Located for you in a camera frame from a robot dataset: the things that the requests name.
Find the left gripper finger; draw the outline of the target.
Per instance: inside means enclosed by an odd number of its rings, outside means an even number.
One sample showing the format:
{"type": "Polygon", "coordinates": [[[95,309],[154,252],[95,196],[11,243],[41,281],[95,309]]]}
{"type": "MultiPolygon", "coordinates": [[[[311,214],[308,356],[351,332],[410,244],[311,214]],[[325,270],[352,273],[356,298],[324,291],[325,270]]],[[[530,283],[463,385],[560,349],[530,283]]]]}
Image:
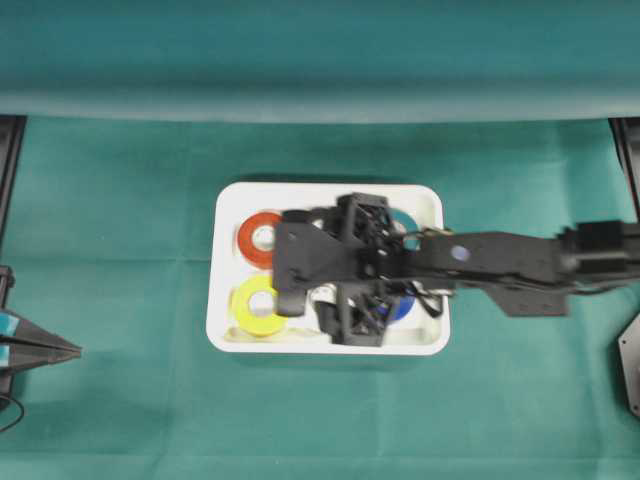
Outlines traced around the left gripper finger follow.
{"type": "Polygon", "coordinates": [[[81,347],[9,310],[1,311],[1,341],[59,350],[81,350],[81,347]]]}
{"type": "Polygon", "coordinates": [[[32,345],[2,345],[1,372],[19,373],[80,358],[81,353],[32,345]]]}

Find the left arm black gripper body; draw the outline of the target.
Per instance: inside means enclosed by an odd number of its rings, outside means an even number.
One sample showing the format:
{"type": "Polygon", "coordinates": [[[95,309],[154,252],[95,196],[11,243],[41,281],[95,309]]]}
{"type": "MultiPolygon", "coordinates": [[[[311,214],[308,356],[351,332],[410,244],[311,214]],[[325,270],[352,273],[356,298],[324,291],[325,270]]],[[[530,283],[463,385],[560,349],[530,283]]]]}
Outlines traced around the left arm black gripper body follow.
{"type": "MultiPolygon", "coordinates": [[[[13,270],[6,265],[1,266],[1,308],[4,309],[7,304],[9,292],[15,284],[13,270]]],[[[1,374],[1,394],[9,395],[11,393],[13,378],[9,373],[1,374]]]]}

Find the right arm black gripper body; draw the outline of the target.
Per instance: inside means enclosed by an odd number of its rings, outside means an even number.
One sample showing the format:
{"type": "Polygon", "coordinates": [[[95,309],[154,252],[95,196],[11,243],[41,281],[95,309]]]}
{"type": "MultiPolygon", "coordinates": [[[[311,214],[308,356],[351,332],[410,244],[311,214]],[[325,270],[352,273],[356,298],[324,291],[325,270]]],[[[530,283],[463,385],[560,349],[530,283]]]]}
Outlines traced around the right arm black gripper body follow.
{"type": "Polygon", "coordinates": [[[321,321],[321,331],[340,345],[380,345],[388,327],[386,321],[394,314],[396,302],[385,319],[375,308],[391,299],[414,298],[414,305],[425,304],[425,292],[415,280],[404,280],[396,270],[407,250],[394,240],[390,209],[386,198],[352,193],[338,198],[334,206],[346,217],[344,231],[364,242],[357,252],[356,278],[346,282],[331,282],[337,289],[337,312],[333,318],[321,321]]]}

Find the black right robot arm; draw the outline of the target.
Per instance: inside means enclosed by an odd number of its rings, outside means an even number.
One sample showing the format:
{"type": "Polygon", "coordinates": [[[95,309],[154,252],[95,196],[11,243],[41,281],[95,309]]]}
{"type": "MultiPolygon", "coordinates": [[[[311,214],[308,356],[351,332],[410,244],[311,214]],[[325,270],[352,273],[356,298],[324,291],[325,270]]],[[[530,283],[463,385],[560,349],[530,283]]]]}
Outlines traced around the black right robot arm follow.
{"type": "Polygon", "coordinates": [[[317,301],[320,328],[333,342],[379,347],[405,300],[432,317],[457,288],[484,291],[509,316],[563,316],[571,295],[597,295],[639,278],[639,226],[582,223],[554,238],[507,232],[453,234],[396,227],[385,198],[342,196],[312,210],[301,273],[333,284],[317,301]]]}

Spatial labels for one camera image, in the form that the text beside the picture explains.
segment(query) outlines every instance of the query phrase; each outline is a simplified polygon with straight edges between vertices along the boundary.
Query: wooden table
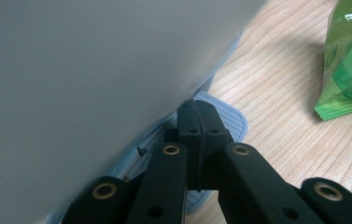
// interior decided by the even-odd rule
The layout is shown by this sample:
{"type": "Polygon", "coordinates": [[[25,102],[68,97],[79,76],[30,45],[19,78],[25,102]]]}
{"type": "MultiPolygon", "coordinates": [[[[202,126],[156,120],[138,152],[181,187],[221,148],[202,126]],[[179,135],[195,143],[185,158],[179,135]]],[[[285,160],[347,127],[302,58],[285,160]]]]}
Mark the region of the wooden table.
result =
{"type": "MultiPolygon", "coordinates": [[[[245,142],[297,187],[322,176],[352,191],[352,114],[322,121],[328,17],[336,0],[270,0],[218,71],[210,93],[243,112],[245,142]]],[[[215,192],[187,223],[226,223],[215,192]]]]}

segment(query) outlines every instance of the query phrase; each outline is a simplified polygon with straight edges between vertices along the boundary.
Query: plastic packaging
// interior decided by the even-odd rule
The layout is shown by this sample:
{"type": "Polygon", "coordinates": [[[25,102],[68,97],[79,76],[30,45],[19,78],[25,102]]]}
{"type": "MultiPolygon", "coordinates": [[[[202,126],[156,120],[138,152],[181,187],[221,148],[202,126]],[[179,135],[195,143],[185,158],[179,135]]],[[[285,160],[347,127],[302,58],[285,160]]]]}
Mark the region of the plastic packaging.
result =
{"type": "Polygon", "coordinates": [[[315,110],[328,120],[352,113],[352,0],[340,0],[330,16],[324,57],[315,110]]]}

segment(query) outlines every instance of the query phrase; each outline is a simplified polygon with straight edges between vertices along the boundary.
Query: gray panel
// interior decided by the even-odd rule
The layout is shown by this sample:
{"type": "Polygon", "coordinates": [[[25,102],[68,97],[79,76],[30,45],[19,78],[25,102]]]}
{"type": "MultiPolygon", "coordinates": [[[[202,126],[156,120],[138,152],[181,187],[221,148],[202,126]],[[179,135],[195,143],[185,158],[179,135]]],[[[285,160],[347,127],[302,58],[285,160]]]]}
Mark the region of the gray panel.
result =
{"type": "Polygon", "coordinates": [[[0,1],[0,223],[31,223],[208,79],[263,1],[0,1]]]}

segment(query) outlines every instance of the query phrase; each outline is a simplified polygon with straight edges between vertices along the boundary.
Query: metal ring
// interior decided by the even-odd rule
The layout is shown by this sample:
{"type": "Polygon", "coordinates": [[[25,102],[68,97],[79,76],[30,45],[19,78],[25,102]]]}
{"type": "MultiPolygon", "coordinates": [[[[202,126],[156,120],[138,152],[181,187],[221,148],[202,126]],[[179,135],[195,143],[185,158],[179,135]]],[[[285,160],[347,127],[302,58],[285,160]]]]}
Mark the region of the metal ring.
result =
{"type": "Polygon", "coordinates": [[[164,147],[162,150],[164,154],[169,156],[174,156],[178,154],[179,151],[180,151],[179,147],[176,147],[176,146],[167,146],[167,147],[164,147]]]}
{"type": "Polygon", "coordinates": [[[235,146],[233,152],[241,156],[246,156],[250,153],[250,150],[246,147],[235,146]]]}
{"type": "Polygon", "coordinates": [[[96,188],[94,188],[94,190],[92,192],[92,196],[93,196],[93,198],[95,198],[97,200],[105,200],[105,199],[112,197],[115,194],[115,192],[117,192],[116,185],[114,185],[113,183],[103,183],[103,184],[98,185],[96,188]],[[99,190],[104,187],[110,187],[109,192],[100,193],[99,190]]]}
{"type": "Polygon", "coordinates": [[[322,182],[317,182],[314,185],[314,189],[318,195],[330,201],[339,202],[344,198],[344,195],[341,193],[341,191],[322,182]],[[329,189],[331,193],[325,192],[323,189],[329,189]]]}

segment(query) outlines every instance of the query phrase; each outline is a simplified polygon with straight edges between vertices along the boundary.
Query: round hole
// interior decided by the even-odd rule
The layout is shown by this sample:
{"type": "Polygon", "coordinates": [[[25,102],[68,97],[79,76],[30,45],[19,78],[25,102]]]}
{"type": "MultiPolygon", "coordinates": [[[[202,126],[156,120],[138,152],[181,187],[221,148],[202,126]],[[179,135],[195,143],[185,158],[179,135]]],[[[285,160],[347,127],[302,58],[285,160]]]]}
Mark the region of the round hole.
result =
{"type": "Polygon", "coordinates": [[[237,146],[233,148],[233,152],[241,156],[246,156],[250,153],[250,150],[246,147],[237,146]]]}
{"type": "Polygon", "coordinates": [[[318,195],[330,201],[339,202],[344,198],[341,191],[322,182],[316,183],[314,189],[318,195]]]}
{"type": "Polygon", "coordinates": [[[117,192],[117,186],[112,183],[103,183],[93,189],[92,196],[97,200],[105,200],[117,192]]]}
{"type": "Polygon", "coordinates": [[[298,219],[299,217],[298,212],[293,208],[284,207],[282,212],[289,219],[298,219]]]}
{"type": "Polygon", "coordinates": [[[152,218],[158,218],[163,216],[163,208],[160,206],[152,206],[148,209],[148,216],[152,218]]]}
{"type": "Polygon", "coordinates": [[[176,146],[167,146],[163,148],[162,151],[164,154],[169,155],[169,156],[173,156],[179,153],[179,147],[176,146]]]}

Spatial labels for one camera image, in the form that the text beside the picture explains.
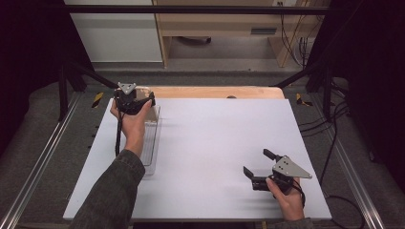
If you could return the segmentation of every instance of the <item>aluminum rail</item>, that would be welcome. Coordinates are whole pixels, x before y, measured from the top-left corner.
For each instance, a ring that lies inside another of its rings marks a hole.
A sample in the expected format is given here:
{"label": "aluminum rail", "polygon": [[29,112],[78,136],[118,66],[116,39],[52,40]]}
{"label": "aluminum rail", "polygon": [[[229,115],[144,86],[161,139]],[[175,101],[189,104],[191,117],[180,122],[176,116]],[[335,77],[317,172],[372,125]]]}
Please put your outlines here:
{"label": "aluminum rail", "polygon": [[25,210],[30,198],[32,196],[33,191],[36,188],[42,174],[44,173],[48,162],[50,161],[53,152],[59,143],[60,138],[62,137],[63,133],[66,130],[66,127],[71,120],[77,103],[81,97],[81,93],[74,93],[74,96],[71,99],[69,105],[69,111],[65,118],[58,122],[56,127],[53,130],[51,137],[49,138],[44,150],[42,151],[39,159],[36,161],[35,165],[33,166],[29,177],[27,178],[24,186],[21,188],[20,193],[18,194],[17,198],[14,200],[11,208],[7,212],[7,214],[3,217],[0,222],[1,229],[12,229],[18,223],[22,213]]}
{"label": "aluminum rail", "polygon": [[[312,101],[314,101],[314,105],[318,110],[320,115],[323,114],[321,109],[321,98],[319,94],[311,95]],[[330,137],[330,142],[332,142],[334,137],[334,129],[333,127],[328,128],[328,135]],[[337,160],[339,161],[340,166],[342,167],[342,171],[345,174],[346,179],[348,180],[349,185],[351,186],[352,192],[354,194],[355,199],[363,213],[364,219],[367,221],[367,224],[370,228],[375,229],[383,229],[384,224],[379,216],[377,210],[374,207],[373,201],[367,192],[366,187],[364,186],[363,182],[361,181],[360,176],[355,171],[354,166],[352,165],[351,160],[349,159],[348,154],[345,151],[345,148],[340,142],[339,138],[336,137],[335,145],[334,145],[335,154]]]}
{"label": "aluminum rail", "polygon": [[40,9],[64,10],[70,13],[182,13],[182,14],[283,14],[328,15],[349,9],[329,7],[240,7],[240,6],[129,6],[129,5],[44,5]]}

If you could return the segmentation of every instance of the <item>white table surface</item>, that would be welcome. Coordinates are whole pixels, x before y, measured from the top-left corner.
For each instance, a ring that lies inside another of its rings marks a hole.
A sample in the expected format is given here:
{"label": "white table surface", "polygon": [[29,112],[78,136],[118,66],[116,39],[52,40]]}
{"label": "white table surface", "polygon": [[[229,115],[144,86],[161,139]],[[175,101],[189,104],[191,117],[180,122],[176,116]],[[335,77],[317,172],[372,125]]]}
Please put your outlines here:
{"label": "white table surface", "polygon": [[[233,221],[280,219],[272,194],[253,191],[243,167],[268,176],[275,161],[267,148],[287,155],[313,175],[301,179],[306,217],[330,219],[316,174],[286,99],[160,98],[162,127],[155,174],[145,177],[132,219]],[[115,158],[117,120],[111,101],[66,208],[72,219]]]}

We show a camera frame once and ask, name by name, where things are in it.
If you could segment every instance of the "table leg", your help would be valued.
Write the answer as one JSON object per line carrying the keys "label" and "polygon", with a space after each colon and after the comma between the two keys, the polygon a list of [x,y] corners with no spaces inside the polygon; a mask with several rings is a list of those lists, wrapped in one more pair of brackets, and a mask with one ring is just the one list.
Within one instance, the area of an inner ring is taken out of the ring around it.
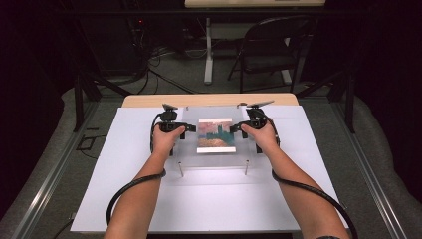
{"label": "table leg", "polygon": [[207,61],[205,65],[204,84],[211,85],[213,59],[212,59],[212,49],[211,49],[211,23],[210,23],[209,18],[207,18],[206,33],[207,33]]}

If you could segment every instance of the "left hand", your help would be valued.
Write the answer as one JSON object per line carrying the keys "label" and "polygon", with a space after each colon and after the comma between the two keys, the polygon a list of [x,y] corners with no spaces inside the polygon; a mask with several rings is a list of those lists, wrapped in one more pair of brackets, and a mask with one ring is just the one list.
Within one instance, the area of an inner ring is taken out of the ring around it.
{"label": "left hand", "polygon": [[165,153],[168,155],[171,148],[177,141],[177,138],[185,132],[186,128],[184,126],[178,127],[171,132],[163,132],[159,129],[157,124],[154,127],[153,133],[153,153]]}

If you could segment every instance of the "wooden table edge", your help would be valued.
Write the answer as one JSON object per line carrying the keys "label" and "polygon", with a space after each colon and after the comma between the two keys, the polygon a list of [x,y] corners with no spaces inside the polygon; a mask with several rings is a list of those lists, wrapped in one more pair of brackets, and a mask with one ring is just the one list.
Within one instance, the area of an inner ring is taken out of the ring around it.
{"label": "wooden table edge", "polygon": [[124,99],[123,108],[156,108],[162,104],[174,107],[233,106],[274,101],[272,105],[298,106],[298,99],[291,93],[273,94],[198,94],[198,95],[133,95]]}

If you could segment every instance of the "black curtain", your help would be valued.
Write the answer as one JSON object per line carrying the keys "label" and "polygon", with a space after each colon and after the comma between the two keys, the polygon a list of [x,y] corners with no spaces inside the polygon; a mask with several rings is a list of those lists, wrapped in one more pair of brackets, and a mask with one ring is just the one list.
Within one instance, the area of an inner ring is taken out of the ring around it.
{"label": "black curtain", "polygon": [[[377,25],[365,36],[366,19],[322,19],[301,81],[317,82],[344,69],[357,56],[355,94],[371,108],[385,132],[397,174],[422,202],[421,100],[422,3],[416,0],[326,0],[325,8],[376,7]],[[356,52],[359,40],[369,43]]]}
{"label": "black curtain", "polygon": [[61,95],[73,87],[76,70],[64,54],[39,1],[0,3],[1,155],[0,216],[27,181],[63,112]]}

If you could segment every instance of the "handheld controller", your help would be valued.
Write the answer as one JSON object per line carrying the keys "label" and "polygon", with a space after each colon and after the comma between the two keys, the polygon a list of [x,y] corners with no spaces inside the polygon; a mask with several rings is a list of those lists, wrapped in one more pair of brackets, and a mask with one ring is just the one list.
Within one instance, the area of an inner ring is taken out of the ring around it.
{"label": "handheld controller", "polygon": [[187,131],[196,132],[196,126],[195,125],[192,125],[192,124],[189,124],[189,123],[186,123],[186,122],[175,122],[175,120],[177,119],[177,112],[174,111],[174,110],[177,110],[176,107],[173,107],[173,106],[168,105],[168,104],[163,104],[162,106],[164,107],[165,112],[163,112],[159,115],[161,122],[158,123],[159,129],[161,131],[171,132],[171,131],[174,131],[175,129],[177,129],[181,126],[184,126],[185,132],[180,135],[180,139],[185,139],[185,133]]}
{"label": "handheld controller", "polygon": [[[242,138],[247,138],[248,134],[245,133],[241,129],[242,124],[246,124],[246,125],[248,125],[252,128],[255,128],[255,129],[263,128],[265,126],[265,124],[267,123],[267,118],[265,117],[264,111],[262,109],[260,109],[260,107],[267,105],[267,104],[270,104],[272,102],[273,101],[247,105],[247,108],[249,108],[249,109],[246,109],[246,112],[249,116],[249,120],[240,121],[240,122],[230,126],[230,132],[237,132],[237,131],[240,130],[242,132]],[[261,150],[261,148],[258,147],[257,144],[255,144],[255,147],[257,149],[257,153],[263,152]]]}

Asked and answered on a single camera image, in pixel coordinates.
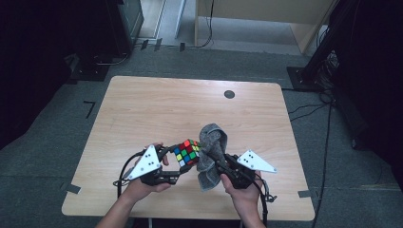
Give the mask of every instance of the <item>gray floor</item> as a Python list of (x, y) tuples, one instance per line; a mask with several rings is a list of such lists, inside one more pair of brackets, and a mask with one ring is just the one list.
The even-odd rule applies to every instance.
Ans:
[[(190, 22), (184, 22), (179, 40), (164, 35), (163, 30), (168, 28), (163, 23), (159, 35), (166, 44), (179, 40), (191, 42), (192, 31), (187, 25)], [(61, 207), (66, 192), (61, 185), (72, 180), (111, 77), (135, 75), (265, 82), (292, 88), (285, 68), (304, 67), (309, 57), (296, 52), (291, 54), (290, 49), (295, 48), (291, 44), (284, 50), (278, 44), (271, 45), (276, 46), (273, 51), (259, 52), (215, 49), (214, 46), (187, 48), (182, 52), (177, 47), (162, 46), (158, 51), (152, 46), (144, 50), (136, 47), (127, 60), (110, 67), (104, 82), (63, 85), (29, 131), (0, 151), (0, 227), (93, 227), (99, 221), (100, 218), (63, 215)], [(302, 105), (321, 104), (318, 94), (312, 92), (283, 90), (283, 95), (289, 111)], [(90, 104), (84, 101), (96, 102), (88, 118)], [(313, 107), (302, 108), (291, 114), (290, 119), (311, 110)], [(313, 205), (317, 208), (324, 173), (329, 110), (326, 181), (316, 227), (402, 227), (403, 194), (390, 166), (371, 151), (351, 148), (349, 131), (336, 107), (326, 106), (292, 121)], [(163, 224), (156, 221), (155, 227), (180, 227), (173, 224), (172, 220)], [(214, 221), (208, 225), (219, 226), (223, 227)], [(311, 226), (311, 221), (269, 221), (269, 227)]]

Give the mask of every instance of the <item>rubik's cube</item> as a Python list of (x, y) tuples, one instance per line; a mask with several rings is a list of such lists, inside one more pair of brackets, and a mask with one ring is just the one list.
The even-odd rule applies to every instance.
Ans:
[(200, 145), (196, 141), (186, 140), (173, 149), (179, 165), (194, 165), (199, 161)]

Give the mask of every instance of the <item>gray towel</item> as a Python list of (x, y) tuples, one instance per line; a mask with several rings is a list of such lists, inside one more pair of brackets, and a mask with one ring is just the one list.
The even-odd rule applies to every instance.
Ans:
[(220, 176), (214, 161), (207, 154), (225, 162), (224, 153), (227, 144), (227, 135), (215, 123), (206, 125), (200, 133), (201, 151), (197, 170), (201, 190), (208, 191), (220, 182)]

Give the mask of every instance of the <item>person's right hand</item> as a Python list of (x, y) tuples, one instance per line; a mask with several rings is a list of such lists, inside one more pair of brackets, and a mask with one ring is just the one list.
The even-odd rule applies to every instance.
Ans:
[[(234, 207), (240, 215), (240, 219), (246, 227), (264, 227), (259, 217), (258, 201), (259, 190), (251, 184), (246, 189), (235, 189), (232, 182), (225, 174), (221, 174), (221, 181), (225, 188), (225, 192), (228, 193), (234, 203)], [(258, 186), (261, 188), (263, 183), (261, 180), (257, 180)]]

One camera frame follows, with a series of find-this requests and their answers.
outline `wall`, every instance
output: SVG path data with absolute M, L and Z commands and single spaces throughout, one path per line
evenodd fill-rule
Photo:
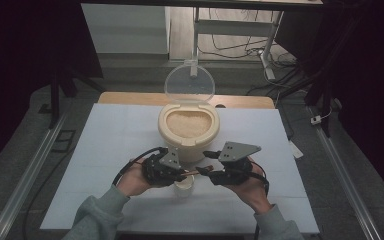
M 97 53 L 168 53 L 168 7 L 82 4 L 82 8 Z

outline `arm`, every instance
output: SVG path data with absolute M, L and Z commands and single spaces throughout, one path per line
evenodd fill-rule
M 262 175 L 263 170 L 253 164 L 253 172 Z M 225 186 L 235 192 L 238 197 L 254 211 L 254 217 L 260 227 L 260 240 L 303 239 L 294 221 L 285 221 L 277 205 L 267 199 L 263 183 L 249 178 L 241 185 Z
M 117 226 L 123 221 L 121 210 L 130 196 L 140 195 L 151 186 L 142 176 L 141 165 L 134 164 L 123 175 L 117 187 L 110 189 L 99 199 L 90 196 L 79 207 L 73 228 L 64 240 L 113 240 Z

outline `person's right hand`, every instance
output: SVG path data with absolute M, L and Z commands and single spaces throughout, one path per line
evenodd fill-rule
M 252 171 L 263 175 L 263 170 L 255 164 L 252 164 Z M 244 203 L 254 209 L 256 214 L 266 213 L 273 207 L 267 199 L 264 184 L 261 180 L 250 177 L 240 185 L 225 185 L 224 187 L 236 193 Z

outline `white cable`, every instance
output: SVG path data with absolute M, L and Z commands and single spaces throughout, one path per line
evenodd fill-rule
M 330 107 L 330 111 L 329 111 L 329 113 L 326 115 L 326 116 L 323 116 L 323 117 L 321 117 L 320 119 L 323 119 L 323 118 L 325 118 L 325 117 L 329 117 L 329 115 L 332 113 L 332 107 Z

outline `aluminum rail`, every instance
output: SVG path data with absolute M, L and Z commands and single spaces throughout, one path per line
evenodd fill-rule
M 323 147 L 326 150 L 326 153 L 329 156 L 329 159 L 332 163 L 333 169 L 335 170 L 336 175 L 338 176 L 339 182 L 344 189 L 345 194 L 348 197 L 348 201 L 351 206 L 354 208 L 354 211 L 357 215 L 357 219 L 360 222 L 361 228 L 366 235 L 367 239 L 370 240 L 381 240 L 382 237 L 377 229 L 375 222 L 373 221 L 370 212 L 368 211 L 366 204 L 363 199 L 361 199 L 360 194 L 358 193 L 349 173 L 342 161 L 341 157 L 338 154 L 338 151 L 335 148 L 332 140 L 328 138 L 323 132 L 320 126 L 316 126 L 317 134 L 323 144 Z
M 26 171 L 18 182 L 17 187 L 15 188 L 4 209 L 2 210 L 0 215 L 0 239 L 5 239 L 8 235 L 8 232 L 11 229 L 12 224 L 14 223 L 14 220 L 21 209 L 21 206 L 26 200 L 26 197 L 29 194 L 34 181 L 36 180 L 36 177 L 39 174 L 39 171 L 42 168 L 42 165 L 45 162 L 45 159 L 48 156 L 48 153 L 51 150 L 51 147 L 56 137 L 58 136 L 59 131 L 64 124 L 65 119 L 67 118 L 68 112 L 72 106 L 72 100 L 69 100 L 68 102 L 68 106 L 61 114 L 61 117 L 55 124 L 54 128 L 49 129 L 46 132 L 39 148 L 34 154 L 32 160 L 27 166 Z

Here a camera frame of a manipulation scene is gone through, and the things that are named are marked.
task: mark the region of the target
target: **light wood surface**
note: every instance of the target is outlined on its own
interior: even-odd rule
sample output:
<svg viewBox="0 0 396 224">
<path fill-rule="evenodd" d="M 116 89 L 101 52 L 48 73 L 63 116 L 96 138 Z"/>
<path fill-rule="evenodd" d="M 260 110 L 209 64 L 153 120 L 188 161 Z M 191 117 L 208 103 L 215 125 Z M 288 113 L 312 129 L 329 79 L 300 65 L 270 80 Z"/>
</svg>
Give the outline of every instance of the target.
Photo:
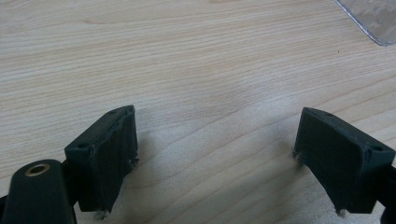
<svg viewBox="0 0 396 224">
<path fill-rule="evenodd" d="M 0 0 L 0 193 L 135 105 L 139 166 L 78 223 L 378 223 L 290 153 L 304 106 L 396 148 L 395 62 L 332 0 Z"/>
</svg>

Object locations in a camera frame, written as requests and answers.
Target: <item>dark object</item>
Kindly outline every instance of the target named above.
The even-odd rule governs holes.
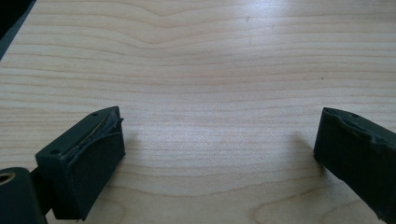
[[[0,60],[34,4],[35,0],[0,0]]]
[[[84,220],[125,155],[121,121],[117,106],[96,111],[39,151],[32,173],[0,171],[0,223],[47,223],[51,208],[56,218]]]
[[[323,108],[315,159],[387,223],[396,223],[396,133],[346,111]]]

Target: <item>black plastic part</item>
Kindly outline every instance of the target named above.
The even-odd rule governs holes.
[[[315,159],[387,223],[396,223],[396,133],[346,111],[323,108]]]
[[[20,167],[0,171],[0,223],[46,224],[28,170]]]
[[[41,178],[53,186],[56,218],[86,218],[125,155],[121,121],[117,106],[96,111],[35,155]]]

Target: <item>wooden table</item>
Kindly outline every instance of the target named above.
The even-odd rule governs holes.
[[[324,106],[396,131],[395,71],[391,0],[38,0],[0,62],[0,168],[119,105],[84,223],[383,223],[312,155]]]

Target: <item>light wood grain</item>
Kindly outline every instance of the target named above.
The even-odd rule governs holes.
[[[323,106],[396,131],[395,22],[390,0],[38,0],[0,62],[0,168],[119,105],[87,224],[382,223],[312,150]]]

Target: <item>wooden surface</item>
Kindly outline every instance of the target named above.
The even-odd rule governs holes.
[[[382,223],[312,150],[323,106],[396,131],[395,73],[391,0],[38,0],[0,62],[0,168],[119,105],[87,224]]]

..........

## [INSTRUCTIONS FOR THE TASK]
Set down, exactly as they appear above, all lines from the one that has "Query: round hole" down to the one that has "Mark the region of the round hole.", including those two and no others.

## [SOLUTION]
Query: round hole
// interior decided by the even-odd rule
The layout is shown by this sample:
{"type": "Polygon", "coordinates": [[[25,102],[68,97],[79,76],[30,45],[19,78],[25,102]]]}
{"type": "MultiPolygon", "coordinates": [[[[202,126],[156,120],[138,152],[181,187],[221,148],[202,126]],[[179,135],[195,143],[185,158],[179,135]]],[[[285,160],[347,127],[302,58],[285,160]]]]}
Mark the region of the round hole.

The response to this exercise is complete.